Wherein Jeb and F. Scott Espectaculo are called to the crime scene
Oh predator, my predator had been scrawled next to the body. The dropped dictionary. At first Jeb thought it was paint.
“Nope. It’s nylon based. Not scrubbable, not matte.” He paused.
“Not Dick Blick,” F. Scott Espectaculo added.
“And from the thermometer reading, this body’s never been so comfortable.” Scott looked up from his watch— the putty knife in his other hand— as if telling time over Thanksgiving dinner.
“I couldn’t care less if it’s nylon or Dacron. Put the knife down first. This sprawl has a ripe n’ healthy pallor compared to that last scene,” Jeb flashed.
“True. True,” F. Scott’s voice trailed off, as if thinking of his first time.
“Benjamin Moore?”
“Let me jog your memory. Come on, it’ll be momentary exertion.”
“Shur—”
“You did it standing up. Nor did you have any time to establish lasting contact.”
“Nor—
“We were at the bagelmart, the east side of town, see, and the parking lot had piled up with cop cars, too thick for any criminal action,” Jeb added.
“True, true. They’d make arrests the moment you uttered the word ‘Kill!’ remember?”
“Yeah I do. And the dancing Shriner with the capgun quit bothering us, his hatful of sprigs from God knows what plant, running around, owning the place, pinching everyone’s nose and chuckling, ‘I’m a Jesus fish, I’m a Jesus fish.’
“Remember?” Jeb looked at F. Scott imploringly. Jeb stopped.
“You have a piece of something right there.” Jeb, pointing at his face: “Here?”

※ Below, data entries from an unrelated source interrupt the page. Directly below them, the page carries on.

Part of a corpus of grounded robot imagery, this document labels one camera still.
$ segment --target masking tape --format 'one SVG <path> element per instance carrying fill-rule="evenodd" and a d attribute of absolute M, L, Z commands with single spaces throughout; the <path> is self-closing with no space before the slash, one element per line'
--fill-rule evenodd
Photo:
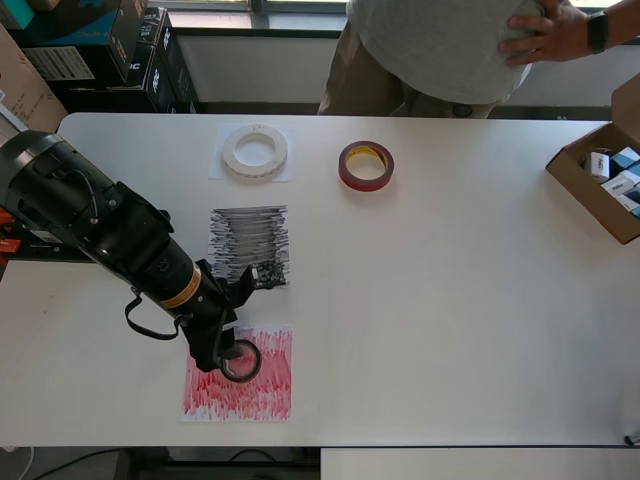
<path fill-rule="evenodd" d="M 384 173 L 377 178 L 365 180 L 356 177 L 349 171 L 348 163 L 351 158 L 360 154 L 374 155 L 384 165 Z M 338 161 L 338 174 L 342 181 L 350 188 L 360 192 L 375 192 L 386 186 L 391 180 L 395 164 L 389 151 L 382 145 L 374 142 L 355 142 L 345 148 Z"/>
<path fill-rule="evenodd" d="M 236 147 L 241 141 L 255 139 L 271 144 L 273 158 L 263 165 L 247 165 L 238 160 Z M 222 160 L 237 175 L 248 178 L 267 177 L 280 170 L 287 161 L 289 147 L 284 135 L 268 125 L 249 125 L 233 132 L 222 147 Z"/>

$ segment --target khaki pants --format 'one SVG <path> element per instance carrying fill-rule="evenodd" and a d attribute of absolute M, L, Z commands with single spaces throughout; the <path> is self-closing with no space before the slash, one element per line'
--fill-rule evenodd
<path fill-rule="evenodd" d="M 496 104 L 463 105 L 420 93 L 385 70 L 347 23 L 319 115 L 487 118 Z"/>

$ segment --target wall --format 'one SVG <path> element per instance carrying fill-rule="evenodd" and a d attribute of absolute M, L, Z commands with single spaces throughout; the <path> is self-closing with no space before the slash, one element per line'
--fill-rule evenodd
<path fill-rule="evenodd" d="M 202 101 L 317 103 L 337 40 L 182 37 Z M 640 45 L 570 63 L 535 65 L 509 103 L 607 106 L 611 92 L 640 72 Z"/>

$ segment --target white tape roll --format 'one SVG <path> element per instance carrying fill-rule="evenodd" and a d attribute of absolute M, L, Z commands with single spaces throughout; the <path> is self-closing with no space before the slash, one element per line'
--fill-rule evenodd
<path fill-rule="evenodd" d="M 273 158 L 263 165 L 247 165 L 238 160 L 236 147 L 241 141 L 266 142 L 273 147 Z M 222 147 L 222 160 L 229 169 L 243 177 L 260 178 L 280 170 L 287 161 L 289 147 L 287 140 L 278 130 L 268 125 L 249 125 L 229 135 Z"/>

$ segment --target window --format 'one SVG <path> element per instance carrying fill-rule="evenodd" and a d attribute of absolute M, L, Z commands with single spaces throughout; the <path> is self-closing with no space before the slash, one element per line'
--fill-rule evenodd
<path fill-rule="evenodd" d="M 174 8 L 255 12 L 343 13 L 349 0 L 151 0 Z M 580 8 L 603 9 L 621 0 L 570 0 Z"/>
<path fill-rule="evenodd" d="M 571 0 L 576 7 L 582 8 L 609 8 L 621 0 Z"/>

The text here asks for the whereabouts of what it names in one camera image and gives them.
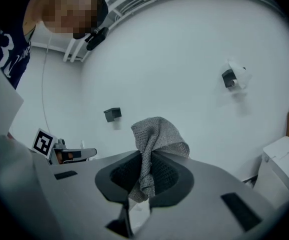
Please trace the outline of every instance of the toilet paper roll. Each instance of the toilet paper roll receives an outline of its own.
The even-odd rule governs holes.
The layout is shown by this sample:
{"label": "toilet paper roll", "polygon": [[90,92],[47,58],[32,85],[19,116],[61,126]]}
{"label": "toilet paper roll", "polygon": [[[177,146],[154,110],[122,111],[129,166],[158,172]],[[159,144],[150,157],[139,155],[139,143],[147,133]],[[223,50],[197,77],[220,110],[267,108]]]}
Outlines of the toilet paper roll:
{"label": "toilet paper roll", "polygon": [[235,83],[234,86],[238,84],[242,89],[245,89],[253,76],[242,66],[239,66],[236,62],[232,60],[229,60],[228,64],[236,77],[237,83]]}
{"label": "toilet paper roll", "polygon": [[238,81],[236,79],[231,81],[231,86],[236,86],[238,84]]}

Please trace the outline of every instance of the person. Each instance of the person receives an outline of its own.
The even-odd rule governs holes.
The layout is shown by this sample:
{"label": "person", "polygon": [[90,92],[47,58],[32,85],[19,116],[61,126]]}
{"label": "person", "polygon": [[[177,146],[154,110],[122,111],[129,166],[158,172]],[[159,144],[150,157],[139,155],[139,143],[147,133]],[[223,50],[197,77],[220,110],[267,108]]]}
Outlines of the person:
{"label": "person", "polygon": [[53,33],[83,38],[108,14],[105,0],[2,0],[0,69],[16,89],[30,60],[31,37],[43,22]]}

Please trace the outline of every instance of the gray towel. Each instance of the gray towel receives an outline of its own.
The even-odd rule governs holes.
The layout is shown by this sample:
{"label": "gray towel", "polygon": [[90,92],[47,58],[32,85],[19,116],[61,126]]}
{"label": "gray towel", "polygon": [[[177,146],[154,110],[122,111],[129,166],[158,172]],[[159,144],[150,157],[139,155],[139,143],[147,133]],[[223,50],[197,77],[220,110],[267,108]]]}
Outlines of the gray towel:
{"label": "gray towel", "polygon": [[142,154],[142,166],[139,181],[129,194],[129,198],[141,203],[155,195],[154,178],[150,174],[151,152],[164,151],[187,158],[190,150],[177,128],[162,117],[139,121],[131,129],[135,137],[135,146]]}

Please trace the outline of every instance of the toilet tank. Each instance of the toilet tank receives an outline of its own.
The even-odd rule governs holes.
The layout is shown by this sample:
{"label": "toilet tank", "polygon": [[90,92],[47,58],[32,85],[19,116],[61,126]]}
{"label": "toilet tank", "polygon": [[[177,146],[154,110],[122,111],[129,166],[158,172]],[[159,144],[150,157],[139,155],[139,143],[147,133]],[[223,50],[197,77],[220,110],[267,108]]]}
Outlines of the toilet tank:
{"label": "toilet tank", "polygon": [[289,202],[289,137],[282,137],[263,149],[253,189],[276,209]]}

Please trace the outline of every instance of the white wall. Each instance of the white wall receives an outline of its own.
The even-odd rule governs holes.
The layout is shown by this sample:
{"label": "white wall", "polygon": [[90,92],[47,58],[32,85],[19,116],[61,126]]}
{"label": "white wall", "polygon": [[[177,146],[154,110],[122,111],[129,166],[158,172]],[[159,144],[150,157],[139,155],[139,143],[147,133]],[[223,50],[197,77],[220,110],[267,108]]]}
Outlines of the white wall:
{"label": "white wall", "polygon": [[[224,88],[228,58],[253,75],[244,96]],[[82,92],[99,155],[135,149],[131,125],[171,121],[190,156],[244,180],[263,147],[285,134],[289,25],[252,0],[170,0],[115,29],[82,69]],[[121,107],[119,122],[103,111]]]}
{"label": "white wall", "polygon": [[[31,148],[39,128],[48,131],[42,106],[42,73],[46,49],[32,47],[30,61],[17,92],[24,103],[10,132]],[[63,53],[49,50],[43,96],[51,134],[66,141],[67,148],[79,148],[83,139],[81,62],[63,62]]]}

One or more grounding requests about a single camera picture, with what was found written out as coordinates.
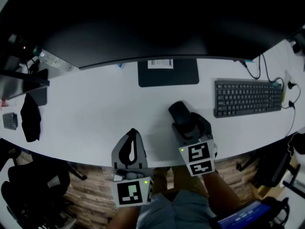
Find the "person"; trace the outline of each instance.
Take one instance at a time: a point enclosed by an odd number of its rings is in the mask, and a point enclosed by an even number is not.
[[[166,168],[154,173],[152,201],[142,207],[119,208],[107,229],[207,229],[209,219],[233,213],[240,198],[217,172],[192,177],[186,166],[172,167],[174,188],[167,190]]]

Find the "brown pants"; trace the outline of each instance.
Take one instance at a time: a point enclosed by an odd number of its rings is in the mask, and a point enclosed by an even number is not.
[[[176,197],[178,192],[183,189],[193,193],[197,193],[207,197],[207,192],[204,189],[199,177],[192,177],[186,166],[175,166],[173,170],[173,186],[174,188],[167,190],[167,168],[155,170],[153,179],[152,194],[162,193],[170,201]]]

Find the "chair wheel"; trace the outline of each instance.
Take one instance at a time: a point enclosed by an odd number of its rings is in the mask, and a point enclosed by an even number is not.
[[[241,165],[241,164],[237,164],[237,165],[236,165],[236,169],[237,169],[237,170],[240,170],[241,168],[242,168],[242,165]]]

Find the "white desk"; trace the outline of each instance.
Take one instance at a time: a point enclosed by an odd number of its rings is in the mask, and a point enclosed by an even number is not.
[[[271,79],[284,78],[288,70],[305,93],[304,60],[293,54],[287,42],[270,49],[265,57]],[[215,59],[197,62],[200,77],[197,85],[140,88],[136,62],[126,64],[123,69],[104,66],[50,79],[48,104],[40,107],[40,141],[26,142],[20,116],[24,96],[17,99],[16,107],[2,109],[2,113],[18,113],[19,127],[11,131],[1,124],[0,136],[54,158],[111,166],[112,149],[133,127],[142,135],[149,167],[181,165],[183,160],[178,153],[168,108],[184,100],[190,111],[211,123],[218,159],[255,150],[285,137],[292,123],[293,109],[216,119],[214,79],[250,79],[250,75],[239,62]],[[263,60],[261,65],[261,80],[266,80]],[[248,67],[257,75],[258,59],[248,63]],[[295,87],[286,98],[294,100],[297,95]],[[304,94],[295,107],[292,132],[305,126]]]

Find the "blue screen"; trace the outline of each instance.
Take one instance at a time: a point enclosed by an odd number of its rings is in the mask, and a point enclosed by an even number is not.
[[[270,206],[262,204],[260,201],[255,201],[237,213],[218,221],[218,225],[222,229],[241,229],[257,220],[270,208]]]

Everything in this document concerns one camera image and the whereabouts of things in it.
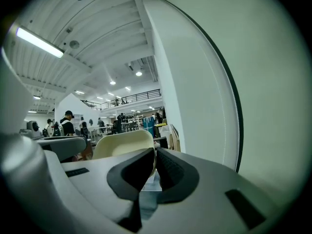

Espectaculo looked up from his watch. Two ten pm. It read Jueves, August 23.
“There, yes. You got it. But shit! I’d almost forgotten to ask. Wasn’t this guy head of some international spelling crime get-together happening in town for the next few days? I tried to get tickets— figured it’d be a great place to meet people we might later bust. You however, had said not to be hasty. Him?”
F. Scott’s voice had been ascending in pitch since wasn’t.
“You can’t tell that from his suit. Gee, you’d think they’d know just where to shop. This is obviously faux.”
This last comment came out, nearly a shriek, a soprano.
“But in this case, a very interesting case indeed, the perp must’ve raided Home Lumber, Paints & Construction to find this mix. It’s rare. They use it in racing,” Jeb huffed.
“Well then, we should get to the bottom of each word’s roots.”
“A stellar plan,” Jeb broke in. “To get some idea of what and who we’re dealing with.”
“To kill. I kill. You kill. He or she kills. They kill. We kill. You all kill.”
“That’s great Scottie ma’ boy. But where’s the meat? Where’s the etymology?” Jeb, frustrated, asks.
“Probably in the same family as cuore, with a real family-building feeling and tone,” F. Scott said, not taking his own eyes off the chest cavity, his cleaning aimed at making a tidy little space for accepting that this was happening. He scarcely wanted to say it: M-u-r-d-e-r.
“The word just makes your insides ache.”
Espectaculo knew the word. Of the words he knew, it happened to be nearest to Murcia. He had wanted a vacation there. To sunny Spain. Shaped like an almond, smell of punch. The voting had gone to the north. Eventually, Estremadura had won out. Scott would have to wait until much later to gaze at the snarling, windless bulls of the ring. The matte blood; so rare to spot matte on fur and see it still moving. He wasn’t much used to living contexts.
And tyrannicide was certainly another coin, too. Set upon by whom he called dogs; that unstoppable violence from income disparity and even poorer statesmanship. And there they were, The Joneses. But murder? Snuff the Joneses? Scott hadn’t heard it in years.
“It seems unlikely that he just stepped out for a cigarette and blam! in this outfit. He eats a bullet. In this weather? You’d hear the sound. This part of town is dead. The gray of it, I’d lose my appetite for just about eating anything. I don’t know why we’re here.”
“To put the fixings on this body and ship it to the basement guys,” Jeb said. “With better degrees.”